Was also berichtet die Mitarbeiterin dem Gericht? Vermutlich das, was meistens geschieht. Dass der alte Mann Hilfe braucht, möglicherweise auch einen rechtlichen Vertreter und dass es diesen bereits gäbe. Zweifel an der Lauterkeit – wie soll sie das prüfen?

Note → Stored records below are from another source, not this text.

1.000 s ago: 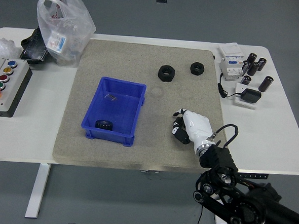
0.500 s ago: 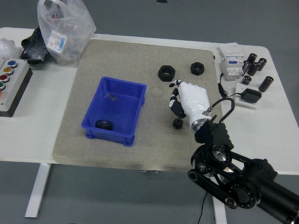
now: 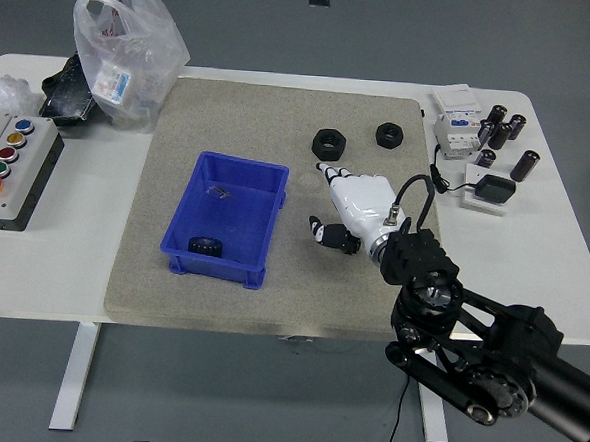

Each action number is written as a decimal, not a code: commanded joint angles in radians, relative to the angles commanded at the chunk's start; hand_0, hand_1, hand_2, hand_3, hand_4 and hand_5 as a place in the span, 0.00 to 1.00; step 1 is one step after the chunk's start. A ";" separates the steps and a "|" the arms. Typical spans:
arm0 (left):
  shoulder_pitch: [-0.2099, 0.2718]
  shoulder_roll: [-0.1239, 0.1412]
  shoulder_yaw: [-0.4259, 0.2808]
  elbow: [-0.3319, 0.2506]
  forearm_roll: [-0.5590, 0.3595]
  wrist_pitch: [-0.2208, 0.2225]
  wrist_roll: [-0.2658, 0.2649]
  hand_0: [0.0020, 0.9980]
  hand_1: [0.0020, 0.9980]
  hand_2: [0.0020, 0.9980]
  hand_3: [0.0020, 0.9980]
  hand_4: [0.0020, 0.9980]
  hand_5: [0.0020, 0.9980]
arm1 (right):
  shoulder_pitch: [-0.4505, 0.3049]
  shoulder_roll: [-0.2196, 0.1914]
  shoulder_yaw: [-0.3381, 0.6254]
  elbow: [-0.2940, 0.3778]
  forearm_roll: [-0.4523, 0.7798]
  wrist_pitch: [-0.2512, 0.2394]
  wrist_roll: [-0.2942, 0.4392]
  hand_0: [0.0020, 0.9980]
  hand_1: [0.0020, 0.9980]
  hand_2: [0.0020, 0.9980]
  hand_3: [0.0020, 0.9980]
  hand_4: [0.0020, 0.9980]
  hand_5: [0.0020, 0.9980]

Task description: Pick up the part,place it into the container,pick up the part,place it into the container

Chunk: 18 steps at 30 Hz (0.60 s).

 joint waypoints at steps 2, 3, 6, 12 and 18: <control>0.000 0.000 0.000 0.000 0.001 0.000 0.000 0.61 0.60 0.59 0.63 0.63 0.34 | 0.001 -0.002 -0.005 -0.012 0.017 0.052 0.000 0.28 0.50 0.87 0.95 0.92 0.43; 0.001 0.000 -0.001 0.000 0.001 0.000 0.000 0.61 0.60 0.59 0.63 0.63 0.34 | 0.002 -0.003 -0.007 -0.017 0.023 0.072 0.000 0.28 0.50 0.87 0.95 0.92 0.43; 0.002 0.000 -0.001 0.000 0.001 0.000 0.001 0.61 0.61 0.59 0.63 0.63 0.34 | 0.004 -0.004 -0.012 -0.032 0.036 0.125 0.000 0.27 0.48 0.83 0.88 0.91 0.42; 0.000 0.000 0.000 0.000 0.001 0.000 0.000 0.61 0.61 0.59 0.63 0.63 0.34 | 0.008 -0.003 -0.015 -0.064 0.039 0.144 0.000 0.26 0.44 0.74 0.79 0.82 0.39; 0.000 0.000 0.000 0.000 0.001 0.000 0.000 0.61 0.61 0.59 0.63 0.63 0.35 | 0.010 -0.003 -0.006 -0.074 0.015 0.078 0.000 0.24 0.41 0.68 0.69 0.62 0.36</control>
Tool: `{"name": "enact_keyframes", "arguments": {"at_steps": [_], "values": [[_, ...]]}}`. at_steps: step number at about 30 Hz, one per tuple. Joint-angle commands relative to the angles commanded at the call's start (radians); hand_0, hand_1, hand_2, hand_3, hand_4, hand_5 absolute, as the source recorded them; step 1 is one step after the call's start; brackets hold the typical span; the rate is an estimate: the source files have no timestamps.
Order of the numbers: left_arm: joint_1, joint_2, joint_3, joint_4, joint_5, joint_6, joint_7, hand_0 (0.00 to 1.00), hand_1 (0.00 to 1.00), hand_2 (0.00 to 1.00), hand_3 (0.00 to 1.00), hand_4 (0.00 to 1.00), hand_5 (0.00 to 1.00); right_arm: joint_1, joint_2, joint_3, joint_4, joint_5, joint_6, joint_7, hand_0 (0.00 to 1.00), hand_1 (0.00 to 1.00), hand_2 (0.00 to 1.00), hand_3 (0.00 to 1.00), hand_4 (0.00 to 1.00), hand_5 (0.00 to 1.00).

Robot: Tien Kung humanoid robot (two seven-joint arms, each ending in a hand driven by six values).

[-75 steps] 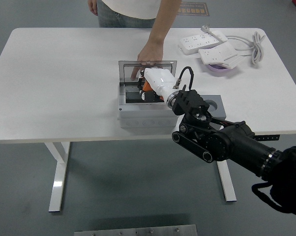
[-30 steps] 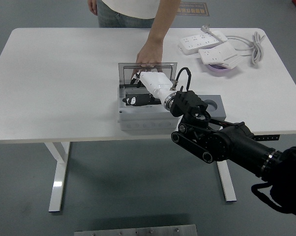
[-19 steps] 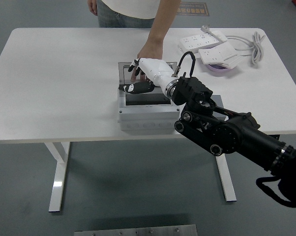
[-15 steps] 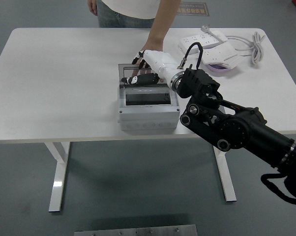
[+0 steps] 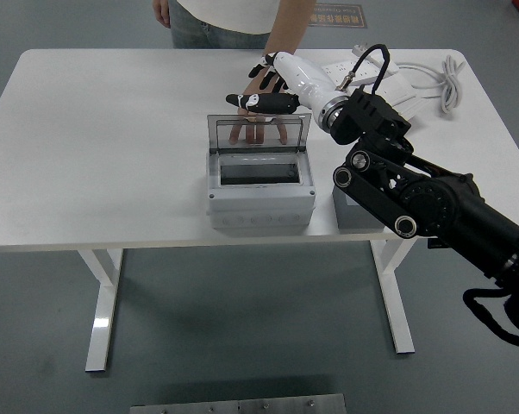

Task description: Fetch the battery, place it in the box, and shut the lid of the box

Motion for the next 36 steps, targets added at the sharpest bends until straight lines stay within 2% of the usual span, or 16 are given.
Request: {"name": "enact_keyframes", "arguments": {"at_steps": [1,2,7,8,13,14,28,36], "values": [[-0.001,0.0,0.0,0.0,0.001,0.0,-0.001,0.799,0.885,0.837,0.923,0.821,0.599,0.0,0.003,0.0,-0.008,0.012,-0.001,0.009,0.509,0.445,0.541,0.651,0.965,0.724],[-0.002,0.0,0.0,0.0,0.002,-0.001,-0.002,0.799,0.885,0.836,0.921,0.82,0.599,-0.001,0.006,-0.001,-0.016,0.027,-0.003,0.02,0.684,0.628,0.642,0.7,0.97,0.804],[-0.003,0.0,-0.002,0.001,0.006,0.0,-0.006,0.799,0.885,0.836,0.921,0.82,0.599,-0.001,0.015,0.0,-0.042,0.067,-0.008,0.052,0.684,0.628,0.642,0.7,0.97,0.804],[-0.003,0.0,-0.002,0.001,0.007,0.001,-0.007,0.798,0.885,0.836,0.92,0.82,0.598,-0.001,0.016,0.0,-0.045,0.071,-0.009,0.055,0.86,0.759,0.739,0.793,0.998,0.998],[-0.004,0.001,-0.001,0.001,0.008,0.004,-0.013,0.798,0.885,0.836,0.92,0.82,0.598,-0.001,0.022,-0.005,-0.057,0.079,-0.012,0.057,0.86,0.759,0.739,0.793,0.998,0.998],[-0.004,0.001,-0.001,0.001,0.008,0.004,-0.014,0.798,0.884,0.835,0.918,0.821,0.599,-0.002,0.023,-0.007,-0.059,0.08,-0.013,0.057,0.998,0.819,0.791,0.845,0.998,0.998],[-0.01,0.003,0.002,0.004,0.011,0.004,-0.029,0.798,0.881,0.827,0.914,0.82,0.598,-0.026,0.05,-0.064,-0.109,0.117,-0.021,0.071,0.998,0.834,0.796,0.857,0.998,0.998],[-0.007,0.003,0.002,0.004,0.01,0.009,-0.036,0.797,0.88,0.826,0.913,0.819,0.597,-0.022,0.043,-0.079,-0.1,0.111,-0.016,0.064,0.998,0.833,0.795,0.856,0.998,0.998]]}}
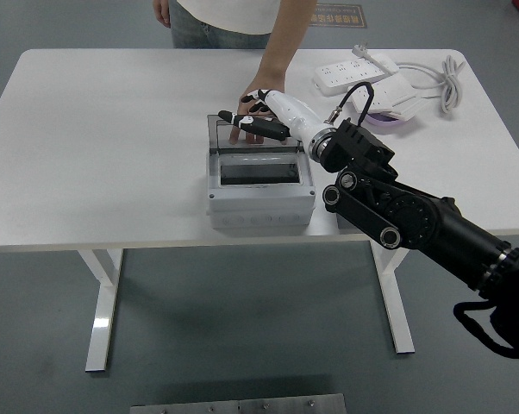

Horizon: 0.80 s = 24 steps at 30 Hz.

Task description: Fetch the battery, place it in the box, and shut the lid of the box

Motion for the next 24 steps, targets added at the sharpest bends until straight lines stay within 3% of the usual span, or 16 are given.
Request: {"name": "enact_keyframes", "arguments": {"at_steps": [13,14,24], "values": [[-0.002,-0.001,0.01,0.002,-0.018,0.008,-0.014,0.797,0.878,0.822,0.911,0.817,0.595,-0.006,-0.02,-0.037,0.021,0.018,0.003,-0.015,0.993,0.805,0.779,0.853,0.998,0.998],[-0.002,-0.001,0.01,0.002,-0.019,0.009,-0.015,0.797,0.877,0.822,0.91,0.816,0.595,-0.007,-0.021,-0.04,0.021,0.021,0.004,-0.015,0.764,0.662,0.71,0.827,0.998,0.998],[-0.002,-0.003,0.013,0.002,-0.022,0.015,-0.021,0.796,0.875,0.821,0.91,0.816,0.595,-0.002,-0.026,-0.058,0.042,0.015,0.003,-0.024,0.728,0.657,0.697,0.812,0.998,0.998]]}}
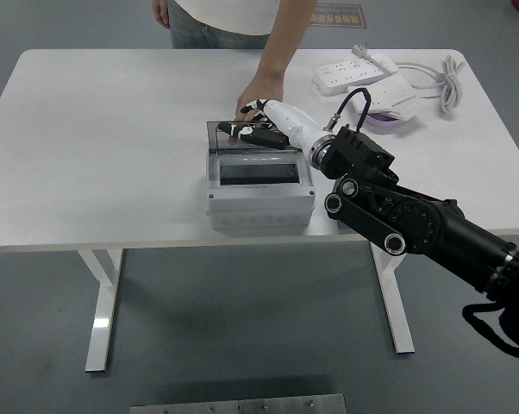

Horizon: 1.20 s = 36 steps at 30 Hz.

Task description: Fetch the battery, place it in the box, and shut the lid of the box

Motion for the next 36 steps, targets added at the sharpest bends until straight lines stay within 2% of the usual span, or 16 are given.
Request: {"name": "enact_keyframes", "arguments": {"at_steps": [1,2,7,8,13,14,19,20,36], "values": [[0.0,0.0,0.0,0.0,0.0,0.0,-0.001,0.796,0.875,0.821,0.91,0.816,0.595,0.001,-0.001,-0.001,0.002,-0.003,-0.002,-0.002,0.728,0.657,0.697,0.812,0.998,0.998],[0.0,0.0,0.001,0.0,-0.001,0.001,-0.001,0.796,0.875,0.82,0.909,0.815,0.595,0.002,-0.001,-0.002,0.004,-0.008,-0.003,-0.004,0.679,0.658,0.696,0.81,0.998,0.998],[0.001,0.0,0.001,0.0,-0.001,0.005,-0.003,0.796,0.875,0.82,0.909,0.815,0.595,0.003,-0.005,-0.007,0.012,-0.019,-0.008,-0.017,0.679,0.658,0.696,0.81,0.998,0.998],[0.002,0.0,0.001,0.0,-0.001,0.005,-0.003,0.796,0.875,0.82,0.909,0.815,0.595,0.003,-0.006,-0.009,0.013,-0.02,-0.008,-0.018,0.496,0.572,0.671,0.796,0.998,0.998],[0.002,-0.001,0.002,0.0,-0.003,0.007,-0.005,0.796,0.875,0.82,0.909,0.815,0.595,0.001,-0.007,-0.017,0.017,-0.028,-0.007,-0.026,0.496,0.572,0.671,0.796,0.998,0.998],[0.003,-0.002,0.002,0.0,-0.003,0.006,-0.005,0.796,0.875,0.82,0.909,0.816,0.595,0.0,-0.008,-0.018,0.02,-0.031,-0.007,-0.028,0.365,0.457,0.588,0.782,0.998,0.998],[0.005,-0.004,0.002,0.0,-0.004,0.007,-0.004,0.796,0.875,0.82,0.909,0.816,0.595,-0.002,-0.01,-0.021,0.032,-0.044,-0.005,-0.034,0.365,0.457,0.588,0.782,0.998,0.998],[0.006,-0.004,0.002,0.0,-0.004,0.007,-0.004,0.796,0.874,0.819,0.908,0.816,0.595,-0.002,-0.011,-0.021,0.035,-0.048,-0.004,-0.037,0.309,0.417,0.522,0.766,0.998,0.998],[0.009,-0.007,0.004,0.0,-0.007,0.007,-0.007,0.796,0.874,0.819,0.907,0.816,0.595,-0.026,-0.008,-0.032,0.046,-0.074,0.006,-0.055,0.271,0.368,0.474,0.754,0.998,0.998]]}}
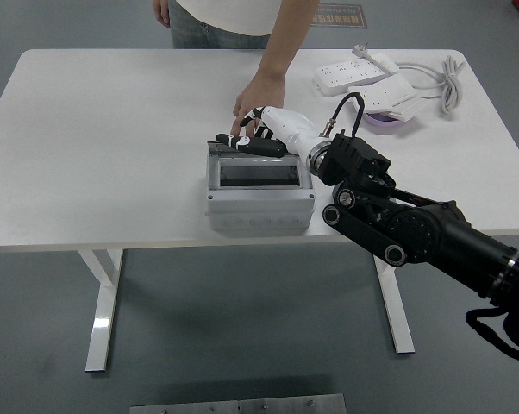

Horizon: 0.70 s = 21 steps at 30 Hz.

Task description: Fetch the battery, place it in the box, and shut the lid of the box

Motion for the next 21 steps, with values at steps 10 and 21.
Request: {"name": "enact_keyframes", "arguments": {"at_steps": [10,21], "values": [[0.002,-0.001,-0.001,0.0,0.0,0.0,0.0,0.796,0.874,0.819,0.906,0.816,0.596,-0.012,0.004,-0.012,0.0,-0.003,0.002,-0.003,0.265,0.358,0.458,0.748,0.998,0.998],[0.009,-0.005,0.001,-0.001,-0.006,0.0,0.0,0.796,0.874,0.819,0.906,0.816,0.595,-0.038,-0.035,0.088,0.054,-0.04,0.037,-0.033,0.262,0.355,0.443,0.748,0.998,0.998]]}}
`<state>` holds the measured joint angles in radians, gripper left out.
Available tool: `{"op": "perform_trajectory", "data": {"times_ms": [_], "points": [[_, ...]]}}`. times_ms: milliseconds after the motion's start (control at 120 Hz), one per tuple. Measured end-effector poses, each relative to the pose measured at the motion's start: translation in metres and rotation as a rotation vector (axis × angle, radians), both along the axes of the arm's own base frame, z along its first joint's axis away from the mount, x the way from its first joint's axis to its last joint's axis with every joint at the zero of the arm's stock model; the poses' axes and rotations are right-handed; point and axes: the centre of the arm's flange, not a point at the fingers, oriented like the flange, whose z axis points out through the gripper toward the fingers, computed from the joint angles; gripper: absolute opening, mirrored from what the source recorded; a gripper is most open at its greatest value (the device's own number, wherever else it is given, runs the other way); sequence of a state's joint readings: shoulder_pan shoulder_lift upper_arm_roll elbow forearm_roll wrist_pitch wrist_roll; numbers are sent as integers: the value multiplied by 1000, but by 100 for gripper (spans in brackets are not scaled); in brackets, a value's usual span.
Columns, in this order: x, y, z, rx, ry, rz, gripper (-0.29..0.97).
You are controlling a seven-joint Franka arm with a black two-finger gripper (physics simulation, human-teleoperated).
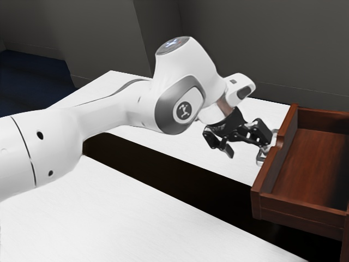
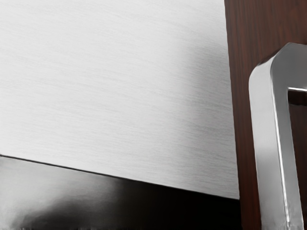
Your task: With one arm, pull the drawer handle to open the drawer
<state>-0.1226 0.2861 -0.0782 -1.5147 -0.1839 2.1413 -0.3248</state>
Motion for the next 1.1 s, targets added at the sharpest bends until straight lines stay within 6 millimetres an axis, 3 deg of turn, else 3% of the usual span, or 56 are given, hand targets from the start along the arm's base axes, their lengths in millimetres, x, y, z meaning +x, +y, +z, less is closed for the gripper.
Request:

Im schlimmsten Fall – und auch das geschieht – wird die Pflegerin noch als Betreuerin eingesetzt. Sie ist dann zwar rechenschaftspflichtig, aber woran wäre dieser Bericht zu prüfen? Wer gibt denn an, was Friedhelm besaß? Aber vermutlich hätte sie die Betreuung abgelehnt. Friedhelm macht nur noch Arbeit und Geld hat er keins mehr.

[11] Insb. solche Einschätzungen von Nichtfachleuten hinsichtlich freier Willensbildung führen dazu, dass Geschäftsfähigkeit nicht geprüft wird. Aber: "Dass die betroffene Person wusste, was sie gerade tut oder getan hat oder aus Sicht von Zuhörern ihren Willen klar zum Ausdruck gebracht hat, schließt die Geschäftsunfähigkeit gerade nicht aus" (Lang, BGB, 2017, § 104 Rn 3. In: Kurze, Vorsorgerecht. Vollmacht, Patientenverfügung, lebzeitige Verfügungen). (Unterstreichung durch die Autorin).